■ Exercise goal
If a line in the records contains the string "tabletop", show that line.

■ Dataset extract
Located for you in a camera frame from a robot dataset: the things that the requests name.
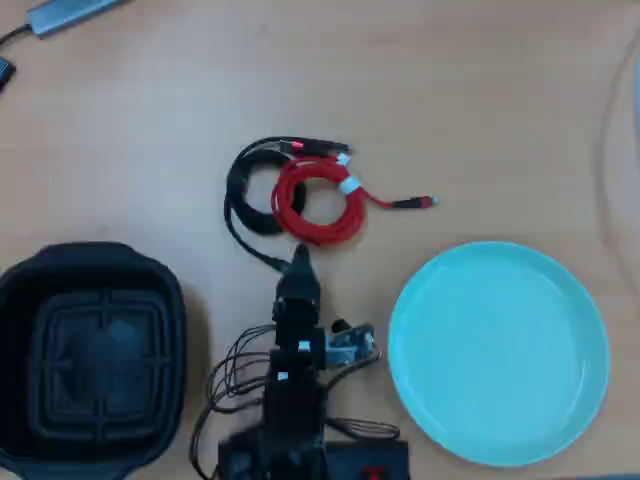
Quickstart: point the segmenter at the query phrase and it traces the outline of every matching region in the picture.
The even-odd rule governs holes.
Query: plate rim
[[[575,286],[581,291],[584,299],[588,302],[589,304],[589,308],[593,310],[593,312],[595,313],[595,317],[597,318],[597,320],[599,320],[598,325],[600,326],[600,330],[601,330],[601,338],[603,340],[603,345],[604,345],[604,358],[605,358],[605,365],[604,365],[604,374],[602,376],[602,385],[600,386],[599,392],[598,392],[598,396],[595,397],[597,400],[594,403],[594,406],[592,408],[592,411],[589,413],[589,415],[586,417],[585,422],[583,425],[580,426],[580,428],[577,428],[576,431],[574,433],[572,433],[571,435],[568,436],[567,440],[564,442],[559,443],[557,446],[555,446],[554,448],[549,449],[548,452],[544,452],[544,453],[539,453],[536,455],[531,455],[530,458],[526,459],[526,460],[508,460],[505,459],[504,461],[500,461],[500,462],[496,462],[496,461],[487,461],[486,459],[483,460],[481,456],[478,457],[469,457],[469,456],[465,456],[462,453],[459,453],[459,450],[456,445],[451,445],[449,444],[449,442],[443,441],[442,438],[437,435],[434,434],[432,432],[430,432],[427,428],[424,427],[423,425],[423,421],[422,420],[418,420],[416,417],[414,417],[414,415],[411,413],[411,410],[409,409],[409,405],[412,402],[408,402],[407,398],[409,397],[406,389],[404,389],[403,387],[401,387],[402,382],[399,382],[396,378],[397,376],[397,370],[399,367],[394,368],[395,362],[394,362],[394,358],[395,353],[394,353],[394,341],[393,338],[395,335],[397,335],[397,333],[394,333],[394,319],[397,318],[397,316],[399,315],[397,313],[398,311],[398,306],[401,304],[404,304],[408,301],[408,298],[410,293],[409,290],[412,290],[411,286],[412,284],[415,284],[418,280],[416,279],[416,277],[419,277],[421,275],[421,273],[423,271],[428,271],[429,269],[433,268],[434,264],[438,261],[442,261],[443,257],[446,256],[450,256],[450,255],[458,255],[460,253],[460,251],[463,250],[468,250],[468,249],[475,249],[475,248],[486,248],[486,247],[498,247],[498,248],[508,248],[508,249],[517,249],[520,251],[525,252],[527,255],[533,255],[535,257],[538,257],[542,260],[544,260],[545,262],[553,265],[555,268],[559,269],[559,271],[561,271],[563,273],[563,275],[570,280],[571,282],[573,282],[575,284]],[[550,255],[541,252],[539,250],[536,250],[532,247],[526,246],[526,245],[522,245],[519,243],[515,243],[515,242],[508,242],[508,241],[476,241],[476,242],[467,242],[467,243],[462,243],[459,245],[456,245],[454,247],[448,248],[446,250],[441,251],[440,253],[436,254],[435,256],[433,256],[432,258],[430,258],[424,265],[422,265],[416,272],[414,272],[411,277],[409,278],[409,280],[407,281],[407,283],[402,287],[402,291],[400,292],[400,294],[398,295],[396,302],[394,304],[392,313],[391,313],[391,319],[389,322],[389,337],[388,337],[388,344],[387,344],[387,363],[389,366],[389,370],[391,373],[391,377],[393,380],[393,384],[396,390],[396,394],[398,395],[398,397],[400,398],[400,401],[402,403],[403,408],[405,409],[405,411],[407,412],[407,414],[409,415],[409,417],[413,420],[413,422],[420,428],[420,430],[422,430],[422,432],[424,432],[425,435],[427,435],[429,437],[429,439],[433,440],[434,442],[436,442],[439,446],[441,446],[442,448],[444,448],[447,452],[452,453],[453,455],[455,455],[458,458],[461,458],[463,460],[466,460],[468,462],[474,463],[474,464],[479,464],[479,465],[485,465],[485,466],[489,466],[489,467],[497,467],[497,468],[517,468],[517,467],[524,467],[524,466],[528,466],[528,465],[532,465],[532,464],[536,464],[545,460],[548,460],[554,456],[556,456],[557,454],[563,452],[564,450],[566,450],[568,447],[570,447],[578,438],[580,438],[585,432],[586,430],[589,429],[589,427],[592,425],[592,423],[594,422],[594,420],[596,419],[596,417],[598,416],[599,412],[602,409],[602,406],[604,404],[606,395],[607,395],[607,391],[608,391],[608,386],[609,386],[609,379],[610,379],[610,375],[611,375],[611,348],[610,348],[610,344],[609,344],[609,335],[608,335],[608,331],[607,331],[607,326],[604,322],[602,313],[600,312],[600,309],[598,308],[598,305],[595,302],[595,299],[593,298],[593,296],[590,294],[590,292],[588,291],[588,289],[586,288],[586,286],[567,268],[565,267],[563,264],[561,264],[560,262],[558,262],[557,260],[555,260],[553,257],[551,257]]]

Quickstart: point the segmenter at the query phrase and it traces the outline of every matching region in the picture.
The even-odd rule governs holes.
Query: thin black wire
[[[380,361],[382,354],[362,360],[338,372],[325,386],[325,394],[328,396],[338,383],[349,375],[366,368]],[[395,425],[371,420],[359,420],[355,418],[335,418],[329,417],[325,420],[328,427],[342,433],[343,435],[358,441],[391,441],[400,436],[400,429]]]
[[[357,441],[392,441],[400,437],[400,429],[390,423],[341,417],[329,417],[325,423],[328,427]]]
[[[229,415],[259,406],[262,403],[261,398],[254,398],[233,407],[220,405],[220,402],[222,402],[224,399],[233,398],[236,396],[244,396],[251,392],[264,388],[266,383],[265,376],[257,376],[244,381],[239,381],[238,375],[251,366],[267,364],[269,362],[268,353],[246,352],[245,349],[251,342],[259,338],[260,336],[272,331],[274,328],[274,325],[262,325],[259,327],[248,328],[243,331],[238,339],[229,348],[226,357],[214,366],[207,379],[207,405],[196,420],[193,435],[191,437],[191,442],[189,445],[189,461],[191,462],[191,465],[193,466],[196,473],[203,480],[213,480],[216,478],[221,478],[218,466],[216,466],[211,476],[208,476],[200,465],[200,439],[202,437],[202,432],[204,431],[207,420],[214,412]],[[223,374],[222,378],[220,378],[216,383],[216,379],[218,378],[220,372],[222,372]]]
[[[25,25],[22,25],[16,28],[15,30],[5,33],[4,35],[0,35],[0,47],[9,43],[11,40],[14,40],[22,35],[26,35],[32,32],[33,30],[31,29],[31,25],[27,23]]]

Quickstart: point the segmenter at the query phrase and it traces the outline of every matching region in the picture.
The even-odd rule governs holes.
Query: black cable
[[[357,441],[392,441],[400,437],[400,429],[395,425],[355,418],[329,417],[326,425]]]
[[[238,374],[251,366],[267,364],[269,362],[268,353],[247,352],[245,349],[251,342],[272,331],[274,328],[275,325],[262,325],[259,327],[248,328],[243,331],[238,339],[231,345],[225,358],[218,362],[209,374],[206,387],[207,405],[196,420],[193,435],[191,436],[191,442],[189,444],[189,462],[203,480],[221,478],[218,467],[216,467],[211,476],[208,476],[200,465],[200,438],[207,420],[214,412],[229,415],[259,406],[262,403],[261,398],[254,398],[234,407],[220,405],[220,402],[225,398],[244,396],[264,388],[266,383],[265,376],[257,376],[240,381]],[[223,374],[222,378],[218,379],[216,383],[216,379],[221,372]]]
[[[0,47],[9,43],[11,40],[14,40],[22,35],[32,33],[32,32],[33,30],[31,30],[31,25],[27,23],[25,25],[22,25],[16,28],[15,30],[5,33],[4,35],[0,35]]]
[[[244,248],[249,254],[263,261],[271,268],[278,272],[284,272],[289,266],[289,262],[282,258],[272,257],[257,251],[250,246],[238,234],[233,225],[231,212],[235,212],[238,219],[249,230],[258,235],[274,235],[282,232],[282,228],[272,213],[264,213],[251,207],[246,199],[247,188],[249,186],[249,177],[258,167],[271,166],[282,168],[286,165],[290,158],[282,151],[274,148],[282,147],[283,144],[300,144],[304,145],[305,154],[326,154],[329,151],[349,151],[349,146],[329,142],[325,140],[316,140],[304,137],[266,137],[251,145],[245,147],[233,161],[231,170],[227,175],[227,192],[224,197],[224,222],[233,238]],[[294,190],[292,208],[297,213],[302,213],[306,201],[306,187],[303,184],[298,185]]]
[[[348,367],[343,368],[338,372],[325,386],[325,394],[328,396],[331,390],[335,388],[338,383],[347,378],[352,373],[357,372],[363,368],[366,368],[382,358],[379,353],[375,357],[362,360],[358,363],[354,363]],[[332,418],[329,417],[325,420],[328,427],[346,435],[347,437],[358,441],[390,441],[396,440],[400,436],[400,429],[395,425],[383,422],[374,422],[371,420],[359,420],[355,418]]]

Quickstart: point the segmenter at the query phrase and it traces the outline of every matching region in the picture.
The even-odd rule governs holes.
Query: wire
[[[251,173],[261,166],[282,168],[288,161],[284,153],[273,150],[281,142],[321,142],[328,145],[342,147],[342,144],[323,142],[303,137],[266,137],[245,147],[235,158],[227,175],[227,191],[224,197],[224,222],[233,238],[244,248],[247,253],[269,265],[278,272],[284,272],[289,267],[289,262],[278,257],[266,255],[249,245],[238,233],[233,225],[231,212],[234,212],[242,224],[258,235],[273,235],[282,232],[282,228],[272,213],[260,212],[251,207],[246,199],[249,177]],[[306,199],[304,185],[297,188],[292,198],[292,208],[302,212]]]
[[[393,441],[400,437],[400,429],[390,423],[332,417],[327,418],[325,423],[357,441]]]
[[[216,466],[214,472],[208,476],[200,465],[200,439],[204,427],[213,412],[230,415],[259,406],[262,403],[261,398],[253,398],[235,406],[220,405],[220,402],[224,399],[245,396],[264,388],[266,382],[265,376],[256,376],[240,381],[239,374],[246,371],[249,367],[267,364],[269,362],[268,353],[247,352],[245,349],[262,335],[273,331],[274,328],[275,325],[261,325],[244,330],[231,345],[225,358],[218,362],[209,374],[206,386],[207,405],[196,420],[189,444],[189,462],[203,480],[221,478],[218,466]]]
[[[341,217],[328,225],[304,219],[292,208],[296,189],[306,180],[320,178],[343,189],[347,204]],[[298,157],[284,166],[271,195],[271,209],[278,223],[294,237],[314,245],[336,245],[348,241],[360,231],[364,223],[365,202],[380,208],[429,208],[438,200],[433,197],[414,197],[384,202],[362,188],[337,157]]]
[[[9,43],[11,40],[15,40],[16,38],[21,37],[22,35],[32,33],[32,32],[33,30],[31,29],[31,25],[27,23],[25,25],[22,25],[16,28],[15,30],[5,33],[4,35],[0,35],[0,47]]]
[[[349,375],[366,368],[382,359],[382,354],[362,360],[358,363],[343,368],[325,386],[328,396],[338,383]],[[384,422],[374,422],[371,420],[359,420],[355,418],[328,417],[325,420],[328,427],[342,433],[343,435],[357,441],[393,441],[400,437],[400,429],[395,425]]]

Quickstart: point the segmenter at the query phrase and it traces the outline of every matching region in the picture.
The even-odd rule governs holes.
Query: usb cable
[[[98,15],[127,0],[50,0],[27,12],[29,22],[15,30],[0,35],[0,49],[12,40],[34,33],[38,38],[52,35],[63,28]],[[0,57],[0,92],[9,83],[16,67]]]
[[[27,35],[31,33],[31,25],[25,24],[21,27],[16,28],[15,30],[10,31],[2,36],[0,36],[0,49],[5,45],[8,45],[11,41],[16,40],[17,38],[22,37],[23,35]],[[16,67],[2,57],[0,57],[0,92],[4,89],[5,85],[9,83],[13,74],[16,73]]]

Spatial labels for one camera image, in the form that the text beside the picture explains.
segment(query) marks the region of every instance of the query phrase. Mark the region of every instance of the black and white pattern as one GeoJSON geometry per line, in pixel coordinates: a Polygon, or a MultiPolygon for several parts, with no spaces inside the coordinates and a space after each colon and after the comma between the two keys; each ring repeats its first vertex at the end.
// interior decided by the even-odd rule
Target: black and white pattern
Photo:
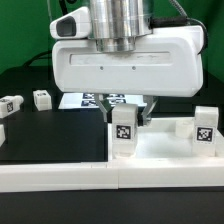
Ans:
{"type": "Polygon", "coordinates": [[[13,111],[13,103],[12,102],[7,104],[7,110],[8,110],[8,113],[13,111]]]}
{"type": "Polygon", "coordinates": [[[82,101],[82,107],[91,107],[91,106],[97,106],[96,102],[94,100],[83,100],[82,101]]]}
{"type": "Polygon", "coordinates": [[[46,96],[46,93],[38,93],[37,96],[46,96]]]}
{"type": "Polygon", "coordinates": [[[83,93],[83,99],[94,99],[93,93],[83,93]]]}
{"type": "Polygon", "coordinates": [[[197,141],[211,143],[213,142],[213,128],[197,128],[197,141]]]}
{"type": "Polygon", "coordinates": [[[125,98],[124,94],[110,94],[110,98],[125,98]]]}
{"type": "Polygon", "coordinates": [[[0,100],[1,103],[6,103],[6,102],[9,102],[9,101],[10,101],[10,100],[7,100],[7,99],[1,99],[1,100],[0,100]]]}
{"type": "Polygon", "coordinates": [[[126,100],[124,99],[112,99],[112,100],[109,100],[109,103],[114,106],[118,103],[126,103],[126,100]]]}
{"type": "Polygon", "coordinates": [[[117,125],[117,139],[131,139],[131,126],[117,125]]]}

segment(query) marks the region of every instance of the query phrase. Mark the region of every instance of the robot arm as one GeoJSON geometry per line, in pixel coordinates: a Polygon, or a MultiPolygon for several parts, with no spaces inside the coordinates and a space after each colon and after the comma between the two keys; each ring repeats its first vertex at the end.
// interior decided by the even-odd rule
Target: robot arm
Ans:
{"type": "Polygon", "coordinates": [[[53,48],[56,84],[63,92],[94,93],[105,121],[103,94],[143,95],[146,123],[157,96],[191,97],[202,86],[201,26],[151,29],[153,10],[144,4],[89,0],[50,26],[59,40],[53,48]]]}

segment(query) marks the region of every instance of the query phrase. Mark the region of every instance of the white block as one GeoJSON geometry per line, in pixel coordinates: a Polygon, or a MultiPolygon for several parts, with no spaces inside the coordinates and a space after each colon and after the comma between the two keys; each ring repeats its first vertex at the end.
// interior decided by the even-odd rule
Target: white block
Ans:
{"type": "Polygon", "coordinates": [[[46,90],[37,90],[33,92],[34,103],[39,111],[51,110],[51,96],[46,90]]]}
{"type": "Polygon", "coordinates": [[[197,106],[195,111],[195,124],[218,127],[219,109],[218,107],[197,106]]]}
{"type": "Polygon", "coordinates": [[[112,147],[115,157],[130,157],[135,154],[137,133],[137,112],[135,104],[117,104],[112,111],[112,147]]]}
{"type": "Polygon", "coordinates": [[[176,121],[175,134],[179,138],[189,139],[193,136],[194,122],[187,120],[176,121]]]}
{"type": "Polygon", "coordinates": [[[218,119],[217,107],[196,107],[193,155],[215,156],[218,119]]]}
{"type": "Polygon", "coordinates": [[[23,103],[22,96],[5,96],[0,99],[0,118],[5,118],[12,113],[20,110],[23,103]]]}
{"type": "Polygon", "coordinates": [[[0,147],[5,141],[5,131],[4,131],[4,126],[0,125],[0,147]]]}

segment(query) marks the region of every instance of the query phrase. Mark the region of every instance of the black tabletop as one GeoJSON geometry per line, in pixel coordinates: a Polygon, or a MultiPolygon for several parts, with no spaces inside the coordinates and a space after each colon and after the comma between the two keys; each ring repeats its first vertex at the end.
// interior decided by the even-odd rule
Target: black tabletop
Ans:
{"type": "Polygon", "coordinates": [[[59,110],[62,94],[48,67],[19,67],[0,76],[0,96],[21,95],[19,112],[0,119],[6,142],[0,164],[107,161],[107,125],[98,110],[59,110]],[[52,110],[38,111],[33,91],[47,90],[52,110]]]}

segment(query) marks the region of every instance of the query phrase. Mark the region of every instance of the white plastic casing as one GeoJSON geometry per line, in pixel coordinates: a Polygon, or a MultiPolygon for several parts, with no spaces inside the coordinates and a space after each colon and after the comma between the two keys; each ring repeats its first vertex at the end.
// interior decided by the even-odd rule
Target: white plastic casing
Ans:
{"type": "Polygon", "coordinates": [[[202,86],[200,26],[154,29],[136,38],[133,52],[103,54],[93,40],[58,41],[57,86],[64,92],[193,96],[202,86]]]}
{"type": "Polygon", "coordinates": [[[0,125],[0,147],[5,141],[5,131],[4,131],[4,126],[0,125]]]}
{"type": "Polygon", "coordinates": [[[51,96],[46,90],[37,90],[33,92],[34,103],[39,111],[51,110],[51,96]]]}
{"type": "Polygon", "coordinates": [[[87,7],[81,7],[74,12],[71,12],[50,24],[51,36],[55,39],[80,39],[85,38],[92,32],[92,23],[90,18],[90,12],[87,7]],[[57,23],[68,17],[74,18],[76,22],[76,35],[69,37],[60,37],[57,33],[57,23]]]}

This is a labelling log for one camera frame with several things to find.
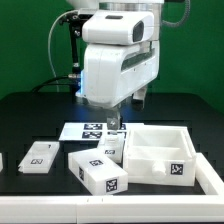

■ Exercise response
segment(query) marks the region of every instance of the query phrase. Mark the region of every instance of the black tabletop as one GeoJSON geometry per line, in pixel coordinates: a Polygon, or a MultiPolygon for several parts, with no spaces inside the coordinates and a space after each colon and after the comma between the two keys; each ring repeats its first vertex at the end.
Target: black tabletop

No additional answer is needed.